Task objective:
Look through the lines below, find those with the word "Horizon", and copy them.

Supplied material Block Start

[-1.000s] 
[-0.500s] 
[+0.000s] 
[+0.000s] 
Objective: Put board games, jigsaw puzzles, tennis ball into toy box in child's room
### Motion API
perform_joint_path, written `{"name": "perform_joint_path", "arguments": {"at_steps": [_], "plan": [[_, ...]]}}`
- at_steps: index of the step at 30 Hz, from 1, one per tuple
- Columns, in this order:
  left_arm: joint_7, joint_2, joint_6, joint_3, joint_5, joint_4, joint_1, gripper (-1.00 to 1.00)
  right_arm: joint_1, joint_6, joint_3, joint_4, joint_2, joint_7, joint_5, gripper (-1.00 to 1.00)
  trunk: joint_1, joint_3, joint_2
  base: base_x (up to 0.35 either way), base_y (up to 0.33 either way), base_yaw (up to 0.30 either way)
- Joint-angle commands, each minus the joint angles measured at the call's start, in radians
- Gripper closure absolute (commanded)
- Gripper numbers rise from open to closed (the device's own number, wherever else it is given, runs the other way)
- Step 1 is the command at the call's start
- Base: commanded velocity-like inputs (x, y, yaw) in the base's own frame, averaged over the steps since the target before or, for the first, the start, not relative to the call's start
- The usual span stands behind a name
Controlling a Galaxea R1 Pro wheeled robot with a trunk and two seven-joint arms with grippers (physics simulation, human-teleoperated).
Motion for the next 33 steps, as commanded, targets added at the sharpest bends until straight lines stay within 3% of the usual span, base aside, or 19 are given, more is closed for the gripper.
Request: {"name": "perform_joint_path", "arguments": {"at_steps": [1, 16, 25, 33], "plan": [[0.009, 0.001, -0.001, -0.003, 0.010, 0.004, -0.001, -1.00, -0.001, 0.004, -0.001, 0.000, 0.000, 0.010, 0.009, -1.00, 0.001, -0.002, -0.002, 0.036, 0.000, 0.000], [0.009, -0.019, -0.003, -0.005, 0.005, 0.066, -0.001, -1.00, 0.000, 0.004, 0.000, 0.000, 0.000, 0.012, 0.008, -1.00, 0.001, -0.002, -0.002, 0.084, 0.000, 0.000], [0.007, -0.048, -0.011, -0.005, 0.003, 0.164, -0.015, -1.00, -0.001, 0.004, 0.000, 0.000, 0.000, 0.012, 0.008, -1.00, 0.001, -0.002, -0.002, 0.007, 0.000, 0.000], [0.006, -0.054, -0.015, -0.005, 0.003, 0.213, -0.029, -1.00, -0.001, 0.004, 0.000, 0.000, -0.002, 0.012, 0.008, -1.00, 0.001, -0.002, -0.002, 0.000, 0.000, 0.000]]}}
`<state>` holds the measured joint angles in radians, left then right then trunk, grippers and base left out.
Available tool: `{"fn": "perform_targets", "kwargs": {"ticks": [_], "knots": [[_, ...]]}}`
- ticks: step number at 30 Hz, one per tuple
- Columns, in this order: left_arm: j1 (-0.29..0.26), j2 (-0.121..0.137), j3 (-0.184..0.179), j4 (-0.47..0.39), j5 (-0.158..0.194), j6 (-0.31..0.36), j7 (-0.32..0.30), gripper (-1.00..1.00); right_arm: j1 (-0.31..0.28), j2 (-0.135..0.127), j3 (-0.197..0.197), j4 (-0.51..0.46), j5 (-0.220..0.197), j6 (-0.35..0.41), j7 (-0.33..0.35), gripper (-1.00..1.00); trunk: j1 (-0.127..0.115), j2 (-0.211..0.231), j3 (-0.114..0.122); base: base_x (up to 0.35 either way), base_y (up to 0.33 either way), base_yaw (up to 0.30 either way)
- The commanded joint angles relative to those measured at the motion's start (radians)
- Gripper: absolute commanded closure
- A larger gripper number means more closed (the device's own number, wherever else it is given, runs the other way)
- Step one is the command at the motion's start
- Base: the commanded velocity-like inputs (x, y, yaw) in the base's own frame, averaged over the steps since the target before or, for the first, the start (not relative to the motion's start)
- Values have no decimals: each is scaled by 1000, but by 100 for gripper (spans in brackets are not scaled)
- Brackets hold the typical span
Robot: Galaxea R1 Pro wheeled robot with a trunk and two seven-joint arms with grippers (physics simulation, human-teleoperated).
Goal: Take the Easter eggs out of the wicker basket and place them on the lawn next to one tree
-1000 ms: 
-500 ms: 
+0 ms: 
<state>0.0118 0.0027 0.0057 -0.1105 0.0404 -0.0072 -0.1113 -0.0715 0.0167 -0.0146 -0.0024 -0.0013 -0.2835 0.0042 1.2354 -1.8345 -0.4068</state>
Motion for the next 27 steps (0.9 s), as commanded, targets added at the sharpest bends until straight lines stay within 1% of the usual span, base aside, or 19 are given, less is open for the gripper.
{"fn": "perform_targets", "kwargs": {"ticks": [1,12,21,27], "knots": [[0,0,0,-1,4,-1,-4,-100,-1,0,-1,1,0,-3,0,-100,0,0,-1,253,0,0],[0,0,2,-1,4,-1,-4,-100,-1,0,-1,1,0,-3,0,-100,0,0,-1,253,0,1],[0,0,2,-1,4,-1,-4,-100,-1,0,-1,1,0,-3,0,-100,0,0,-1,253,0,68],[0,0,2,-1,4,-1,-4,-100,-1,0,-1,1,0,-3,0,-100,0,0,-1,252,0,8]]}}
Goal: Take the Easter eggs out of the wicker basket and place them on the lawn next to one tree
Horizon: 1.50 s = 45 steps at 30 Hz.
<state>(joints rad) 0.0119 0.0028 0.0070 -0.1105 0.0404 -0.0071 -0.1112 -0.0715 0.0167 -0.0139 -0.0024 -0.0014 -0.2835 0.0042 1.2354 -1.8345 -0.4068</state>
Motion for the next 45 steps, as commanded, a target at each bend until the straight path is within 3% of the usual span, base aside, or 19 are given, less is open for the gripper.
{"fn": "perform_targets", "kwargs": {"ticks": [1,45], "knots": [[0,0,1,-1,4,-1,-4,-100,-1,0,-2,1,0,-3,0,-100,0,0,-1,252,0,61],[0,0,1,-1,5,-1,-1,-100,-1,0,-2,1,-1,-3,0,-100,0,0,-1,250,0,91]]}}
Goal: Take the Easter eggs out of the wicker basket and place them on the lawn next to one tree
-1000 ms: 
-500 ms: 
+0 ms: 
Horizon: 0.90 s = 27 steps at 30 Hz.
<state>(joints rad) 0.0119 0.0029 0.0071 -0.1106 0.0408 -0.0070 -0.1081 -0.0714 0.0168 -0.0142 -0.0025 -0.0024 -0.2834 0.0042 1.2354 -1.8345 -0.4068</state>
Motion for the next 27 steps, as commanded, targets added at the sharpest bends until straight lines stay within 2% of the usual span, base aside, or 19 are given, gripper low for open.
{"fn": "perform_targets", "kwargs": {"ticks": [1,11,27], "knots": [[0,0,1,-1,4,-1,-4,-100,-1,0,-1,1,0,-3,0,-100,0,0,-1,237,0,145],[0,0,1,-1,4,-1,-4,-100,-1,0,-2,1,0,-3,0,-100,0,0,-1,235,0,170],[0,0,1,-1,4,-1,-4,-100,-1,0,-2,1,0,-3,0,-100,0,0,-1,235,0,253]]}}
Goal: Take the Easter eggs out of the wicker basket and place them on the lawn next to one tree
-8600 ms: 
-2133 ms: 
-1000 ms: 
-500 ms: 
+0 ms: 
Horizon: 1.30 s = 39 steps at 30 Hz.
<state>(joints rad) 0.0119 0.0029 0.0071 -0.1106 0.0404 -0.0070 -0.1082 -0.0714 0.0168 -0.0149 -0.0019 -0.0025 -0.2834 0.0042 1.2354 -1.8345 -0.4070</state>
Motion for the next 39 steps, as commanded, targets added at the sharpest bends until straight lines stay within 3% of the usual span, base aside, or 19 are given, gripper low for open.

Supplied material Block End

Result of this exercise:
Horizon: 1.50 s = 45 steps at 30 Hz.
Horizon: 0.90 s = 27 steps at 30 Hz.
Horizon: 1.30 s = 39 steps at 30 Hz.

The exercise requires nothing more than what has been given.